Department of of Electrical Engineering, Katholieke Universiteit Leuven, Leuven, Belgium.
Genome Biol. 2023 Oct 5;24(1):224. doi: 10.1186/s13059-023-03064-y.
Despite clear evidence of nonlinear interactions in the molecular architecture of polygenic diseases, linear models have so far appeared optimal in genotype-to-phenotype modeling. A key bottleneck for such modeling is that genetic data intrinsically suffers from underdetermination ([Formula: see text]). Millions of variants are present in each individual while the collection of large, homogeneous cohorts is hindered by phenotype incidence, sequencing cost, and batch effects.
We demonstrate that when we provide enough training data and control the complexity of nonlinear models, a neural network outperforms additive approaches in whole exome sequencing-based inflammatory bowel disease case-control prediction.

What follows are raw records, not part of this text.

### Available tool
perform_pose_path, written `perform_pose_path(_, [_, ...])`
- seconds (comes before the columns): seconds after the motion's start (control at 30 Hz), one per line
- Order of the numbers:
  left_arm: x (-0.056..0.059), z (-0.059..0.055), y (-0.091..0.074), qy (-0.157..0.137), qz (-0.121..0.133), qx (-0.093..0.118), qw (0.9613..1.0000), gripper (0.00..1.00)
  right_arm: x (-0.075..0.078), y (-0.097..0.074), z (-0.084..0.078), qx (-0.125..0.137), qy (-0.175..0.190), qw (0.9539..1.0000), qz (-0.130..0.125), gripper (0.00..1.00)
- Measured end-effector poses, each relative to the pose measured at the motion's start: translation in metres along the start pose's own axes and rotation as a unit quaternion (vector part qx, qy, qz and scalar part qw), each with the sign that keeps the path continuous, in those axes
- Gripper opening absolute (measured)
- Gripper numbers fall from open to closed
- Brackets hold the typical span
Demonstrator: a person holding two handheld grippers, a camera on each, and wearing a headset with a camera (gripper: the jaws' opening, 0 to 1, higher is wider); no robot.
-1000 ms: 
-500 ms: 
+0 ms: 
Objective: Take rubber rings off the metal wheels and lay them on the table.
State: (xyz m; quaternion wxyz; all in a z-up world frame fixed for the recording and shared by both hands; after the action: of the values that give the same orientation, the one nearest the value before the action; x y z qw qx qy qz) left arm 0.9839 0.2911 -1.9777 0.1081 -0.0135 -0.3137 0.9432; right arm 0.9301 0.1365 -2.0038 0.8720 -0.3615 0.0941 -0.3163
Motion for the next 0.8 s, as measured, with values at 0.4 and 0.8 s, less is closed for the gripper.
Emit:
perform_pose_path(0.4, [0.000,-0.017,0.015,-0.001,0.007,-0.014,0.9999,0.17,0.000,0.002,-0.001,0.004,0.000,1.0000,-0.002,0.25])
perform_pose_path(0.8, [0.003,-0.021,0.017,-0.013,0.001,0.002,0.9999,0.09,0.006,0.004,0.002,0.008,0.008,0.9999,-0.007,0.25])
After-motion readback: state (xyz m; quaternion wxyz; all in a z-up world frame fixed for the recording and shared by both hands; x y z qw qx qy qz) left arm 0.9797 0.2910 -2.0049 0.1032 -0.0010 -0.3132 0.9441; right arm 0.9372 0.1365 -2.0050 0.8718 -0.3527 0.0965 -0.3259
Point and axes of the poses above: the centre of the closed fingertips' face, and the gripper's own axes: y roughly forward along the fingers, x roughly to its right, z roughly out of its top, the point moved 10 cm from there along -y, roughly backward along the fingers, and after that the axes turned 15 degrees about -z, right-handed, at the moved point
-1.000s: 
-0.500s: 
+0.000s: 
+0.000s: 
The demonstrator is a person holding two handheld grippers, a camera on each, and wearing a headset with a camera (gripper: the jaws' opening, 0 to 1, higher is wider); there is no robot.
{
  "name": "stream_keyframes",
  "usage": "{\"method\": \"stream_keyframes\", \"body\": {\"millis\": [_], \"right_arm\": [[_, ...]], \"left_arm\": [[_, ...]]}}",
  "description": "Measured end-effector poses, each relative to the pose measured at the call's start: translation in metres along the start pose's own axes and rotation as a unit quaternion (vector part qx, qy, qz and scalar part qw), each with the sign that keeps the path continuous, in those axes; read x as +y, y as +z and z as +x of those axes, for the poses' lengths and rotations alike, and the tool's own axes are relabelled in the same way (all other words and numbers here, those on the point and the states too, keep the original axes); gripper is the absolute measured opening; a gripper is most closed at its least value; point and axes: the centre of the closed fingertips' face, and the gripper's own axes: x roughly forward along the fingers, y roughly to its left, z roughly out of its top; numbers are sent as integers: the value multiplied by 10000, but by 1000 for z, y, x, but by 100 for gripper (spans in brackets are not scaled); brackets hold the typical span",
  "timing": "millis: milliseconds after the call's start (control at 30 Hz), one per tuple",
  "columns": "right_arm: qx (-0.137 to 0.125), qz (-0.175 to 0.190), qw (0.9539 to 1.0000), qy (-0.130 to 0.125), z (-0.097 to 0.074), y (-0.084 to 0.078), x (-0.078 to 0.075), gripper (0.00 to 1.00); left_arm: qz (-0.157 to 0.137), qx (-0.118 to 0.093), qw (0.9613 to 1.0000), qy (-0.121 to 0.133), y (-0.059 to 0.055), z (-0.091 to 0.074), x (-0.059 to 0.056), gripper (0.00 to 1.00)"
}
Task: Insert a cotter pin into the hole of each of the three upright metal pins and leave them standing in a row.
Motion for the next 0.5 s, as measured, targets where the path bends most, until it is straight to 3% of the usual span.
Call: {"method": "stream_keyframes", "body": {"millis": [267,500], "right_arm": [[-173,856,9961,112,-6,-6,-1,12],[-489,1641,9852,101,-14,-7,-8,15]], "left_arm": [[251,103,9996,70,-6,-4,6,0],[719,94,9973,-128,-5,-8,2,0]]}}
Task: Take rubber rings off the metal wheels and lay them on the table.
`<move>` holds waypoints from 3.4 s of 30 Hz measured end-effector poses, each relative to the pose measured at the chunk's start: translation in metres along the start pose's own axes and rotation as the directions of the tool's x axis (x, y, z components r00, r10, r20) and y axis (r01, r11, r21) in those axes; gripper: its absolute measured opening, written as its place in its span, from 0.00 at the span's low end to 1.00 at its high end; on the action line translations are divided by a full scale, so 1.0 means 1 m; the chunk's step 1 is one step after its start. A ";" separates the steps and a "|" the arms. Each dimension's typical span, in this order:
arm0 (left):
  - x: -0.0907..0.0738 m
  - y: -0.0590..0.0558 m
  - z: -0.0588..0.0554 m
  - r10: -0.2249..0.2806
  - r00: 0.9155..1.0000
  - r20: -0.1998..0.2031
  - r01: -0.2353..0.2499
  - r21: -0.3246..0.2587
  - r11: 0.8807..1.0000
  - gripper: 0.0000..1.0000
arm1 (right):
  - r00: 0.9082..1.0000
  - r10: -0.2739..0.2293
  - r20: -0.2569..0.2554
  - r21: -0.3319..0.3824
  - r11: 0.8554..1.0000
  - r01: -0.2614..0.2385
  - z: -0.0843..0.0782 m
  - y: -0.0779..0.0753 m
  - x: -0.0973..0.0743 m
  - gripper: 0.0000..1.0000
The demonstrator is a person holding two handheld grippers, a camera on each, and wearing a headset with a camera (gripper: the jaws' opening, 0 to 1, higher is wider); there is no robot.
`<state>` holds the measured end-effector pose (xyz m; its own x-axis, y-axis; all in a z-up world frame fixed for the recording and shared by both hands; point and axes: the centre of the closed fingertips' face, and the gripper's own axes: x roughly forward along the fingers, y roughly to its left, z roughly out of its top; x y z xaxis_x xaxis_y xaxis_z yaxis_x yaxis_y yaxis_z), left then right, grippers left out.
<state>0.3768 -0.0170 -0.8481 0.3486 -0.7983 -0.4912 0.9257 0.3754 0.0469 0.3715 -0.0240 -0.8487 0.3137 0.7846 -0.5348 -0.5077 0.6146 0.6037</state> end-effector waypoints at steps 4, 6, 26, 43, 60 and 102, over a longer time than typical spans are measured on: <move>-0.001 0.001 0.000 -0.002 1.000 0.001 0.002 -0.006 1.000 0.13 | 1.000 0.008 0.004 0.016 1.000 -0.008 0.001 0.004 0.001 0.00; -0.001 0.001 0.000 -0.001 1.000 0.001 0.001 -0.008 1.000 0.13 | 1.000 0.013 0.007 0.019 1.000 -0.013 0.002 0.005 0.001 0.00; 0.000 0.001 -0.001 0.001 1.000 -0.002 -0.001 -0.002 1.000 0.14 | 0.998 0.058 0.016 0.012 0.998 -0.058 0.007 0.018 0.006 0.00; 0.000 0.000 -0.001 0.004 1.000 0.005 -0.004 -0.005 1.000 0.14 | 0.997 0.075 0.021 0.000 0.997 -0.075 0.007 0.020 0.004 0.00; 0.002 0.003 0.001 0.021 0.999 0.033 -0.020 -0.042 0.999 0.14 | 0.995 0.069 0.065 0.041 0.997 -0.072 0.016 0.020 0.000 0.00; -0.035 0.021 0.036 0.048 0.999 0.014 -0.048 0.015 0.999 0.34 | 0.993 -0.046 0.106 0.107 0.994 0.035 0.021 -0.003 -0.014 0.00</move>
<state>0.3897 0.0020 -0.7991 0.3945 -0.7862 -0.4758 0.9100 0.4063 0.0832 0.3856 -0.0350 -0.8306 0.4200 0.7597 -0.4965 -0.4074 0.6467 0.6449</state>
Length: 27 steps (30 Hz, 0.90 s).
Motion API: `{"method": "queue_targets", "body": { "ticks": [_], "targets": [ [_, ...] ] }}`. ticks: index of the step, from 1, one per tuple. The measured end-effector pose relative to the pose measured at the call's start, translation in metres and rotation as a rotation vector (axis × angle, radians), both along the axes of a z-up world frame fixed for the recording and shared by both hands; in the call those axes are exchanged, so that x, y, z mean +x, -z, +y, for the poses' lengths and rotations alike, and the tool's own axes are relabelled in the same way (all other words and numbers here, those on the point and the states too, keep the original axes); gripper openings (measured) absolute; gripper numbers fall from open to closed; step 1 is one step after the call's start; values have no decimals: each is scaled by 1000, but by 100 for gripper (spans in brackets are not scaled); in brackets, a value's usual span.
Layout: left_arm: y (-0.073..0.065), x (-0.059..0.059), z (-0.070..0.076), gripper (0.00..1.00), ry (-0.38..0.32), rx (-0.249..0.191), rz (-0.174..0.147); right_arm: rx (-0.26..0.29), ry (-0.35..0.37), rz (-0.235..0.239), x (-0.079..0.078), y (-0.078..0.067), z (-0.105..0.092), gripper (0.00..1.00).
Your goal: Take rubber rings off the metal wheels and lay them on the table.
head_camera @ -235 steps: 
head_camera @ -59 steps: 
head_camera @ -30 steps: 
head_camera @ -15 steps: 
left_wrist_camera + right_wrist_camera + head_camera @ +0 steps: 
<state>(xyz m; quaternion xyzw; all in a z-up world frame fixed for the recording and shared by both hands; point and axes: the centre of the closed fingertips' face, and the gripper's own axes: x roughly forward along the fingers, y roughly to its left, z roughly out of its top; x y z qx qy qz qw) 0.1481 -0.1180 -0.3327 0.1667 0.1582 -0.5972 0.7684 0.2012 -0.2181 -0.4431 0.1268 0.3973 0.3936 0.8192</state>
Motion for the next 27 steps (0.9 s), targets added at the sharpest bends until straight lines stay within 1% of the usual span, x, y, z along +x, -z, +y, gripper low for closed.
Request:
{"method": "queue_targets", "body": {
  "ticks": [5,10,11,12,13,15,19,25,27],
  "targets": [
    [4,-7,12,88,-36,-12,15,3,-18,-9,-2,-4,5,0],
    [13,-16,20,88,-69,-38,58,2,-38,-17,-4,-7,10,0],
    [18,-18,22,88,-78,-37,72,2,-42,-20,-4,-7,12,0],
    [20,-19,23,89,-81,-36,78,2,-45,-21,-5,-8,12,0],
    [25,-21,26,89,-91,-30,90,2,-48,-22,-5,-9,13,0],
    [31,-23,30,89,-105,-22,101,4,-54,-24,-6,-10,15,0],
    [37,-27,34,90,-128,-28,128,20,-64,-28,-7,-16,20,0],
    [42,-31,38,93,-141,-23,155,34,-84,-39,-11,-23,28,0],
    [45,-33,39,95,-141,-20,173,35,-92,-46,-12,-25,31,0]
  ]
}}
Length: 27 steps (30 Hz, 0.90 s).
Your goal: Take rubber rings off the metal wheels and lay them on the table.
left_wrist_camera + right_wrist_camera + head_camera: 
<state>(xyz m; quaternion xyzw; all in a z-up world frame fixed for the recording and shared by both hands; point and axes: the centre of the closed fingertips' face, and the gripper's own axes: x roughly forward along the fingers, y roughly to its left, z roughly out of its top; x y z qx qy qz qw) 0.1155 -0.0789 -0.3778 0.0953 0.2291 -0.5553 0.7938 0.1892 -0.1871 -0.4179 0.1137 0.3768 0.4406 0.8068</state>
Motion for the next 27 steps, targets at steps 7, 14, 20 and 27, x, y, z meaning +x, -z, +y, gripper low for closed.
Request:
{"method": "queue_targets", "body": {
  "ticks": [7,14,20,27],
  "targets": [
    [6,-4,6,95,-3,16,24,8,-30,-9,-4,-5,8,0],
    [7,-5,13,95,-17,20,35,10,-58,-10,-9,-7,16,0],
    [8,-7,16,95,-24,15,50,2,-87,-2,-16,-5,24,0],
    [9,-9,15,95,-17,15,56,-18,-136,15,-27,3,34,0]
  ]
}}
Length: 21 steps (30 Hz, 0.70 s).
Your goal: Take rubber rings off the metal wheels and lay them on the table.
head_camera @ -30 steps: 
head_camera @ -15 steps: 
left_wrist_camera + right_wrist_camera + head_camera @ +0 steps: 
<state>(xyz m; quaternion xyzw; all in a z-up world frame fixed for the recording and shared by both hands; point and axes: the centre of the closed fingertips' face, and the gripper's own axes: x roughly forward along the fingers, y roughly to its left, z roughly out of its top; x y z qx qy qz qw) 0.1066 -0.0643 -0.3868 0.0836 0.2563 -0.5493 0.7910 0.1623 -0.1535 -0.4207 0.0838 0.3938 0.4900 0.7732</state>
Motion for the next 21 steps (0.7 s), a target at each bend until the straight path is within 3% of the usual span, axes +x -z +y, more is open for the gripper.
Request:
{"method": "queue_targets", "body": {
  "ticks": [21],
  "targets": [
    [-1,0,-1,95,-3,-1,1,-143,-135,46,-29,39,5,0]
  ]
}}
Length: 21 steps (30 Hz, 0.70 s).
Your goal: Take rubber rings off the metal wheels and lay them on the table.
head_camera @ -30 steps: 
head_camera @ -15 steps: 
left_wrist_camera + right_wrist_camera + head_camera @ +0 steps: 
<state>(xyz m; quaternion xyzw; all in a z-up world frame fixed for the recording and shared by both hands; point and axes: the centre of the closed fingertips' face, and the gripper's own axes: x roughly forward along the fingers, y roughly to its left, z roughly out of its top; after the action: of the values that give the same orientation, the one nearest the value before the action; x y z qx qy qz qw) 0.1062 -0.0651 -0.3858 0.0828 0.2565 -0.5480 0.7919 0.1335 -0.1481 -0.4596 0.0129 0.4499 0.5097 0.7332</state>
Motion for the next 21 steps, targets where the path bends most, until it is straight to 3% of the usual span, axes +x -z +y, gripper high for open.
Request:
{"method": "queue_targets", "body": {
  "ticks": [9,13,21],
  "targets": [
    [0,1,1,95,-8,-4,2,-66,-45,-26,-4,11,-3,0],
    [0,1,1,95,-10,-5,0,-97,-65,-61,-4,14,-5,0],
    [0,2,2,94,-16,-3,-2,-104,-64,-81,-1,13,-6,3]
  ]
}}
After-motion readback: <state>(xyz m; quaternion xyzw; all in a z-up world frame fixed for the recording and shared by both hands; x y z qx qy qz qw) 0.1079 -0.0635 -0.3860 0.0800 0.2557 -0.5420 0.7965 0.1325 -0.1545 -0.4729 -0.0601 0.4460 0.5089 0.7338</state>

To do so, we propose a biologically meaningful sparsified neural network architecture, providing empirical evidence for positive and negative epistatic effects present in the inflammatory bowel disease pathogenesis.
In this paper, we show that underdetermination is likely a major driver for the apparent optimality of additive modeling in clinical genetics today.
尽管多基因疾病的分子结构中存在明显的非线性相互作用,但线性模型在基因型到表型建模中似乎迄今为止一直是最优的。这种建模的一个关键瓶颈是遗传数据本质上存在欠定问题([公式:见正文])。每个人的个体中都存在数百万个变体,而大型、同质队列的收集受到表型发生率、测序成本和批次效应的阻碍。
我们证明,当我们提供足够的训练数据并控制非线性模型的复杂性时,神经网络在基于全外显子组测序的炎症性肠病病例对照预测中的表现优于加性方法。为此,我们提出了一种具有生物学意义的稀疏神经网络架构,为炎症性肠病发病机制中存在的正和负上位效应提供了经验证据。
在本文中,我们表明,欠定问题很可能是当今临床遗传学中加性建模表现出明显最优性的主要驱动因素。